Stored dataset items

◇ ◇ ◇ ◇ ◇ ◇ ◇

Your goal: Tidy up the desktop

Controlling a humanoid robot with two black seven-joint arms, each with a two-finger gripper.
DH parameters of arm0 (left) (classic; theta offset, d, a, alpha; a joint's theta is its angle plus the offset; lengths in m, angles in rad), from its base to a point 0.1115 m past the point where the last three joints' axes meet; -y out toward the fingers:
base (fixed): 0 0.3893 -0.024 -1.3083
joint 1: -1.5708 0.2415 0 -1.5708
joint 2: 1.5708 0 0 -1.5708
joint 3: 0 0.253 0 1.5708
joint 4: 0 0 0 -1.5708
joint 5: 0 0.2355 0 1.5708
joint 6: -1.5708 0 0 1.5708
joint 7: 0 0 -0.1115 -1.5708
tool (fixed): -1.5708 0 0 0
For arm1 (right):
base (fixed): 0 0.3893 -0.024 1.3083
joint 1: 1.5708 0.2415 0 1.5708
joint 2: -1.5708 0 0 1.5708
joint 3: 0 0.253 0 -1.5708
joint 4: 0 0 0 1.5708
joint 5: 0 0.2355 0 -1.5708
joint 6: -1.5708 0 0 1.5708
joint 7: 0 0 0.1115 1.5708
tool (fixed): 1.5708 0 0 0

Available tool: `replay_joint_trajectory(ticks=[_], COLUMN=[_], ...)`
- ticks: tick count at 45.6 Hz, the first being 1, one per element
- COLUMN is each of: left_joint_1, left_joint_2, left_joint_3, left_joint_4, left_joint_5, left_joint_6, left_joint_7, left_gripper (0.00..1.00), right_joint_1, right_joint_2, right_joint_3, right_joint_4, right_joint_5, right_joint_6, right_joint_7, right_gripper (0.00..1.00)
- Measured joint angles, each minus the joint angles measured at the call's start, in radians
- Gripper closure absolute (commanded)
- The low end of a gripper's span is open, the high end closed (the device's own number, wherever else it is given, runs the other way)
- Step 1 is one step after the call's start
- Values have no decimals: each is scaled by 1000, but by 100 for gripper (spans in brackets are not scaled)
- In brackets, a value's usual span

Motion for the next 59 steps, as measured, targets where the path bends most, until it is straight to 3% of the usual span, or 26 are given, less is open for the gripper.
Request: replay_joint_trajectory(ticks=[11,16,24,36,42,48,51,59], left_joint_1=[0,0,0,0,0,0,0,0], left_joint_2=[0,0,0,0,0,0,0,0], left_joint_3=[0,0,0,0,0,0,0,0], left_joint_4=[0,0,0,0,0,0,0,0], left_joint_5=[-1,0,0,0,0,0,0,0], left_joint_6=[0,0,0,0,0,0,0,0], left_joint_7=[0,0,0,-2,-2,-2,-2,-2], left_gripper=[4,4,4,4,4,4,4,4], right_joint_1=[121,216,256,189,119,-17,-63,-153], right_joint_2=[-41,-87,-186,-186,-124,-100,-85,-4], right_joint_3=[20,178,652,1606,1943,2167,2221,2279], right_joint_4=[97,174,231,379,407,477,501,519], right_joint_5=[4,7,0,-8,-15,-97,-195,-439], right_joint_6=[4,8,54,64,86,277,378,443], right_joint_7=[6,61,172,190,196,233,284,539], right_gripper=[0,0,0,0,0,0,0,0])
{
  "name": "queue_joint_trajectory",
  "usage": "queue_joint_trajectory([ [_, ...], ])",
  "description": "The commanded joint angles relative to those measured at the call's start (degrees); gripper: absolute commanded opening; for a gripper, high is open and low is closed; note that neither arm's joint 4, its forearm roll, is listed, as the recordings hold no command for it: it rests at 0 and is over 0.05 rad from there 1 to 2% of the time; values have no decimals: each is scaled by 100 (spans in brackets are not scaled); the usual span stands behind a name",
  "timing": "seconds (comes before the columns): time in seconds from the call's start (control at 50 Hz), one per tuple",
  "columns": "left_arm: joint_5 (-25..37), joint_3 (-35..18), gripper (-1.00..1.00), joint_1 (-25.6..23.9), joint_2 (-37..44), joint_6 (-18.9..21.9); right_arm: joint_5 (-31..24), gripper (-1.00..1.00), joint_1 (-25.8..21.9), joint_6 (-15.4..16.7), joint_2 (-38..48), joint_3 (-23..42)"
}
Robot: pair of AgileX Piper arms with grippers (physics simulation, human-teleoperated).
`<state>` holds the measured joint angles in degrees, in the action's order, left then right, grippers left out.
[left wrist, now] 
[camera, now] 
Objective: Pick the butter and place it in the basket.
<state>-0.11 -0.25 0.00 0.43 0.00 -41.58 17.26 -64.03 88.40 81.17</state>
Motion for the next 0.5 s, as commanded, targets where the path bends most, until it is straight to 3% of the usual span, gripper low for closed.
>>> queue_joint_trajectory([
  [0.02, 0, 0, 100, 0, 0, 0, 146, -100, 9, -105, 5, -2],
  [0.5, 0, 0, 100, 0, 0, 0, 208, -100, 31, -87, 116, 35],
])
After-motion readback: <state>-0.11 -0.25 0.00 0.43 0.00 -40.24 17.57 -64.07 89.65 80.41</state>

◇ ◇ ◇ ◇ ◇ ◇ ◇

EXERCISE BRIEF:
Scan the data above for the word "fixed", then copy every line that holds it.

SOLUTION TO THE EXERCISE:
base (fixed): 0 0.3893 -0.024 -1.3083
tool (fixed): -1.5708 0 0 0
base (fixed): 0 0.3893 -0.024 1.3083
tool (fixed): 1.5708 0 0 0

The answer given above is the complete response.